Em alguns casos, observa-se o recrescimento das adenóides com necessidade de adenoidectomia de revisão. [13]A hipertrofia de outros tecidos linfóides do anel de Waldeyer (do qual faz parte a tonsila nasofaríngea) também é possível.

Cuide após o procedimento

O sucesso e a velocidade da reabilitação após a adenotomia dependem em grande parte dos cuidados adequados.

A maioria dos pais de crianças operadas está interessada em saber se é necessário tomar antibióticos após a adenotomia. Em casos individuais - com febre alta e secreção nasal mais espessa - o médico pode prescrever medicamentos antibacterianos. Gotas de Protargol após adenotomia são usadas topicamente; contêm proteinato de prata, que tem efeitos anti-sépticos, antibacterianos, antiinflamatórios e adstringentes.

Contudo, nem todos os agentes tópicos em forma de gotas ou sprays com ação antimicrobiana são adequados. Em particular, o spray nasal Polydex após adenotomia (contendo o corticosteróide Dexametasona, o vasoconstritor Fenilefrina e os antibióticos Neomicina e Polimixina B) só pode ser usado em crianças com mais de 15 anos para prevenir a inflamação e reduzir a congestão nasal.

Também pode reduzir a congestão nasal spray nasal antiinflamatório Mometasona ou Nazonex após adenotomia, sendo permitido levar crianças maiores de três anos. Mas este medicamento refere-se aos corticosteróides e pode retardar a cicatrização após a cirurgia otorrinolaringológica.

As principais recomendações após a adenotomia são prevenir sangramentos nasais com uso de colírios antiedema e sudoríficos após a adenotomia por três a cinco dias: Naftisin ou Sanorin , além de colírios e sprays para congestão nasal com oximetazolina, por exemplo Nazivin , Nazol ou Rinazolin.

Respondendo à pergunta se você pode andar após a adenotomia, os médicos não recomendam passear com seu filho nos primeiros 7 a 8 dias após a cirurgia.

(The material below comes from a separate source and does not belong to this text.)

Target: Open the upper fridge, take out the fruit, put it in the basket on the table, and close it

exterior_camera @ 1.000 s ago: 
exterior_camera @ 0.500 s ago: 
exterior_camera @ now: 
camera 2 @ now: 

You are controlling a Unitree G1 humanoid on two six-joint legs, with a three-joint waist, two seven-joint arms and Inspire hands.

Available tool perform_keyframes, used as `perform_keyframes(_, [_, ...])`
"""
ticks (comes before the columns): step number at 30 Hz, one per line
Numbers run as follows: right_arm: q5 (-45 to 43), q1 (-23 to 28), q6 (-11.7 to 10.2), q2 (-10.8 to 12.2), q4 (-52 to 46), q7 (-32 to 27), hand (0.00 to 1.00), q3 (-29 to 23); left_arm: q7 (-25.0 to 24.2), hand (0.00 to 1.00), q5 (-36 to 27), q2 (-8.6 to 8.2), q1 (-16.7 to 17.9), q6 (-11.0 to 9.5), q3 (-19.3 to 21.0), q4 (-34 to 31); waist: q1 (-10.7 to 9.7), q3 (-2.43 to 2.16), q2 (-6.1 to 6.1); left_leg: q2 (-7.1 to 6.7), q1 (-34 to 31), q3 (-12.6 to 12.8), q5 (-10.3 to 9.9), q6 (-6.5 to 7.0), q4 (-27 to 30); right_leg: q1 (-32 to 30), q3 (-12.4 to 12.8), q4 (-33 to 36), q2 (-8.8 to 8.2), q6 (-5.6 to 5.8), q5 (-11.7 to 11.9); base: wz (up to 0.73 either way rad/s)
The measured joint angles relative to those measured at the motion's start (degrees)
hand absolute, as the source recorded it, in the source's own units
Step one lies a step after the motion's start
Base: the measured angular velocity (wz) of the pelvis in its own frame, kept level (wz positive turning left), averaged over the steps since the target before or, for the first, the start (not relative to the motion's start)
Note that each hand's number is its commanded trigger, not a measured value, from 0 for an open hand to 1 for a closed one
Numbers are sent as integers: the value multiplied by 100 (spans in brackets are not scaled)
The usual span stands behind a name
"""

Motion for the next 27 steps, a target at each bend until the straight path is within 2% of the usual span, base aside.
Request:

A criança precisa descansar em casa (a mãe ou o pai tem licença médica por 10 a 12 dias após a adenotomia da criança), e durante a semana deve ser excluída a atividade física, o banho em água quente e a exposição ao sol.

Além disso, é necessário monitorar a temperatura corporal e proporcionar à criança uma alimentação suave, ou seja, é necessária dieta após a adenotomia, mais informações - O que comer após a retirada das adenóides em crianças?

Os pais costumam perguntar aos médicos: "A criança ficará doente com vírus respiratórios agudos após a adenotomia?" Deve-se levar em consideração que a remoção das adenóides não está associada à diminuição da probabilidade de infecção por vírus respiratórios, mas resolve problemas mais importantes associados à hipertrofia patológica das vegetações adenóides.

Informações úteis no artigo - Adenóides em criança: tratar ou remover?